Records for the exercise:
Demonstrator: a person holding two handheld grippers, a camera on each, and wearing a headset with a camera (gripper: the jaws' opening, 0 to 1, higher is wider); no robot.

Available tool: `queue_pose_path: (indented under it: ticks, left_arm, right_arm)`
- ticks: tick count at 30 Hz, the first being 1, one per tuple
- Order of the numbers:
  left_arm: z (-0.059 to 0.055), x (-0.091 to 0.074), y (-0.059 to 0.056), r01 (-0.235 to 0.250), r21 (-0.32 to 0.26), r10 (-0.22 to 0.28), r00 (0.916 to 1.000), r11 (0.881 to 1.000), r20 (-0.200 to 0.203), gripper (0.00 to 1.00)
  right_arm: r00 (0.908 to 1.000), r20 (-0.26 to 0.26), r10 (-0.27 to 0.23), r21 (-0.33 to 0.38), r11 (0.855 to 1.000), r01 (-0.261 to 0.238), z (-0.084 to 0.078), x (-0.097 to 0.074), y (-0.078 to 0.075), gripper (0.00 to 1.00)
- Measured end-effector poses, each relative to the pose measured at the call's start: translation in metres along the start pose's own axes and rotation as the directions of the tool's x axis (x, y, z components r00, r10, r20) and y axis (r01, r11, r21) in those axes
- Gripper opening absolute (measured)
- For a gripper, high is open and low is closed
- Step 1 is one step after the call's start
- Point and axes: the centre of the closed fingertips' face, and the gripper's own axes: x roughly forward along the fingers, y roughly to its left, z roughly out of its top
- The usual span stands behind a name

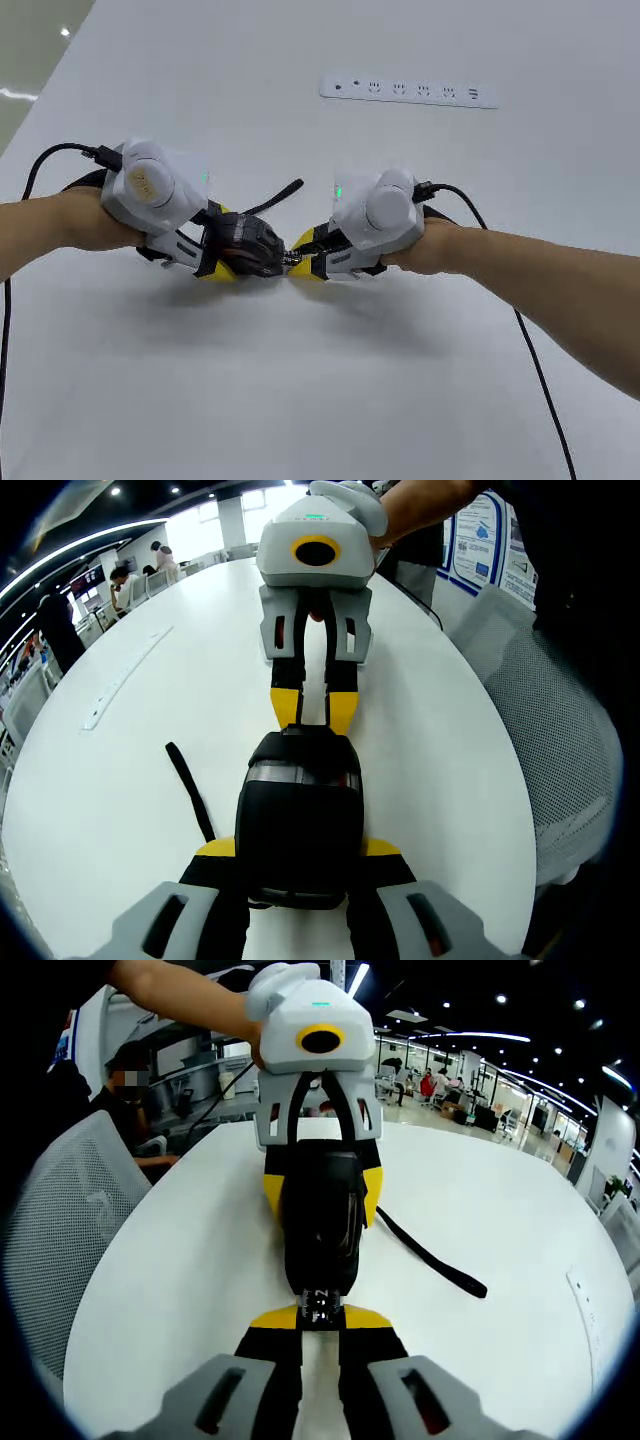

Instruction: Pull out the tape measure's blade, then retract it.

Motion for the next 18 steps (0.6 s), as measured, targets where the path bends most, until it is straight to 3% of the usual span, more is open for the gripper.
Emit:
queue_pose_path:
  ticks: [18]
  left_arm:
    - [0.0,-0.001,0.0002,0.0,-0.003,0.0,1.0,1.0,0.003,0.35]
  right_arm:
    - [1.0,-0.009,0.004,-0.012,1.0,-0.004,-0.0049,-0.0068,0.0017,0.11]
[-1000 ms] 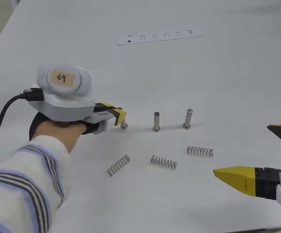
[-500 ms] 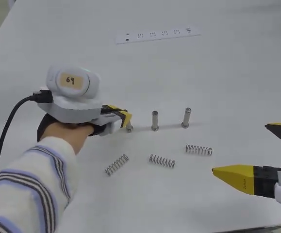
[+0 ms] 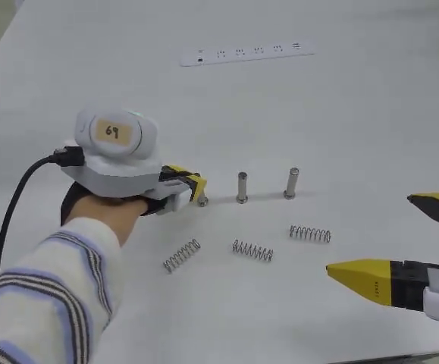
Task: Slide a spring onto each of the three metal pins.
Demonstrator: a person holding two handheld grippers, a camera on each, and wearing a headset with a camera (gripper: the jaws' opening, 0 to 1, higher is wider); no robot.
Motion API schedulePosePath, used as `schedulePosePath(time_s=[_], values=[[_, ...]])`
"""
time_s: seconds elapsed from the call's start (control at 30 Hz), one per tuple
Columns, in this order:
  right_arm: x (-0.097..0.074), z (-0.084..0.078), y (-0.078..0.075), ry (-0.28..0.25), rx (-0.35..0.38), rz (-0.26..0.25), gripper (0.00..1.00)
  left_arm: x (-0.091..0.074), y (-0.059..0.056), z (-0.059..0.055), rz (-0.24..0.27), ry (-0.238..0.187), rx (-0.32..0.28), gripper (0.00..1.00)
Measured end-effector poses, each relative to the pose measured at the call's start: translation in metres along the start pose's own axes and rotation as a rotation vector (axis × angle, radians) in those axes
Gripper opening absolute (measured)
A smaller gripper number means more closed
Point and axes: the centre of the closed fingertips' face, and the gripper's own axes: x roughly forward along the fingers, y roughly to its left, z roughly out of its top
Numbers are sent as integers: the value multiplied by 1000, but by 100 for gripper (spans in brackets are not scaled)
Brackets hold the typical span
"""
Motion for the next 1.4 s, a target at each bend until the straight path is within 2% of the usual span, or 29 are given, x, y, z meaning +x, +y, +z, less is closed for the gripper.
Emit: schedulePosePath(time_s=[0.37,0.63,1.13,1.4], values=[[-1,0,0,4,-3,5,94,-2,0,-2,-7,5,2,0],[0,3,2,0,-8,6,94,-1,-5,0,-23,11,60,1],[0,4,3,-3,-14,5,94,-5,-6,-2,-29,13,52,1],[0,5,4,-8,-22,7,93,-7,-6,2,-26,-5,49,2]])
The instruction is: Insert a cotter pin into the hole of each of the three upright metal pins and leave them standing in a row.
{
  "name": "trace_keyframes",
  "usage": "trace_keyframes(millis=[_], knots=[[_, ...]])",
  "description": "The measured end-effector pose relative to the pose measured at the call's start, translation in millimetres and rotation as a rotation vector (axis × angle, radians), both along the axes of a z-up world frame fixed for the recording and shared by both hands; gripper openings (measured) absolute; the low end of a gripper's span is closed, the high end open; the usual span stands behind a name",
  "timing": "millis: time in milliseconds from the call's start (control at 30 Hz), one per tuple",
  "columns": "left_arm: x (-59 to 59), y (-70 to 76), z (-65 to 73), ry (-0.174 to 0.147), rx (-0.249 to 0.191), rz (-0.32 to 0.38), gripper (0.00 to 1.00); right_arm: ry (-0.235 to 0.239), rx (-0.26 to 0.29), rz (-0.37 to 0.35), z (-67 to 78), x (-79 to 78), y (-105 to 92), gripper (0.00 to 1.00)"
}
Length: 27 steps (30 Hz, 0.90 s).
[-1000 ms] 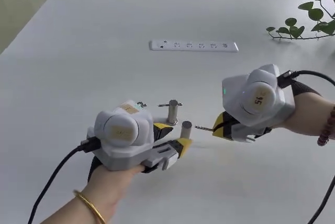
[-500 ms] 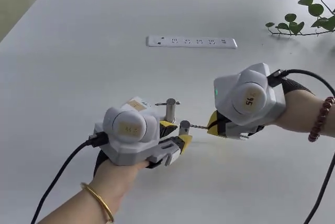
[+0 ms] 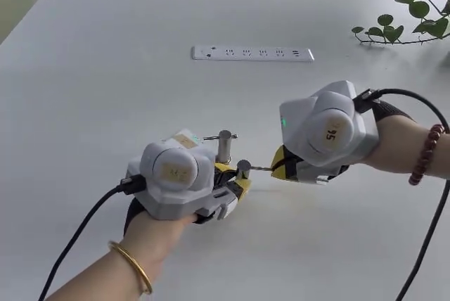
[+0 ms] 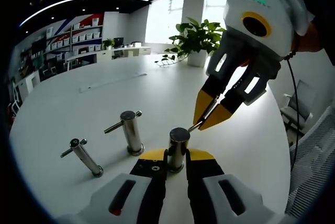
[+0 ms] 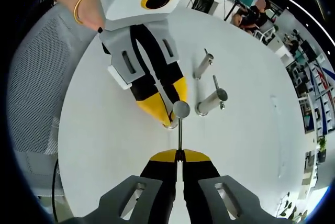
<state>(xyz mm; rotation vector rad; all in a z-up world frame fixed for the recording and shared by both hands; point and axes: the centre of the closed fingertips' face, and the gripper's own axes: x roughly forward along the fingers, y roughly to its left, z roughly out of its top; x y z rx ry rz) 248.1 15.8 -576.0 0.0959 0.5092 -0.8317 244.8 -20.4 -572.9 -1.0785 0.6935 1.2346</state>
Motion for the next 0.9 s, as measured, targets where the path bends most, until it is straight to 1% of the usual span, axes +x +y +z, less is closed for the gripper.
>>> trace_keyframes(millis=[133,267,467,667,800,900], knots=[[-0.1,-0.2,-0.4,0.0,0.0,-0.004,0.12,0.0,-0.001,0.004,0.1,0.2,0.2,0.0],[0.0,-0.7,-1.5,-0.01,0.004,-0.008,0.12,-0.021,-0.006,0.036,4.0,-0.2,3.9,0.0],[0.4,-0.7,-2.2,-0.008,0.005,-0.009,0.12,-0.023,0.009,0.052,6.0,-0.3,12.6,0.0],[1.0,-0.5,-3.8,-0.002,0.003,0.001,0.12,-0.005,0.031,0.042,7.1,-1.1,21.8,0.0],[1.2,-0.7,-4.0,-0.006,0.001,0.009,0.12,0.009,0.046,0.026,7.6,-1.2,25.0,0.0],[1.0,-0.5,-4.5,-0.007,-0.007,0.033,0.12,0.019,0.057,0.02,8.1,-1.5,27.4,0.0]])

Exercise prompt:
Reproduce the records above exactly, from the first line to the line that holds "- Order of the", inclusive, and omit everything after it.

Problem solution:
Demonstrator: a person holding two handheld grippers, a camera on each, and wearing a headset with a camera (gripper: the jaws' opening, 0 to 1, higher is wider); no robot.

Available tool: `queue_pose_path: (indented under it: ticks, left_arm, right_arm)`
- ticks: tick count at 30 Hz, the first being 1, one per tuple
- Order of the numbers:

The exercise has nothing more to it.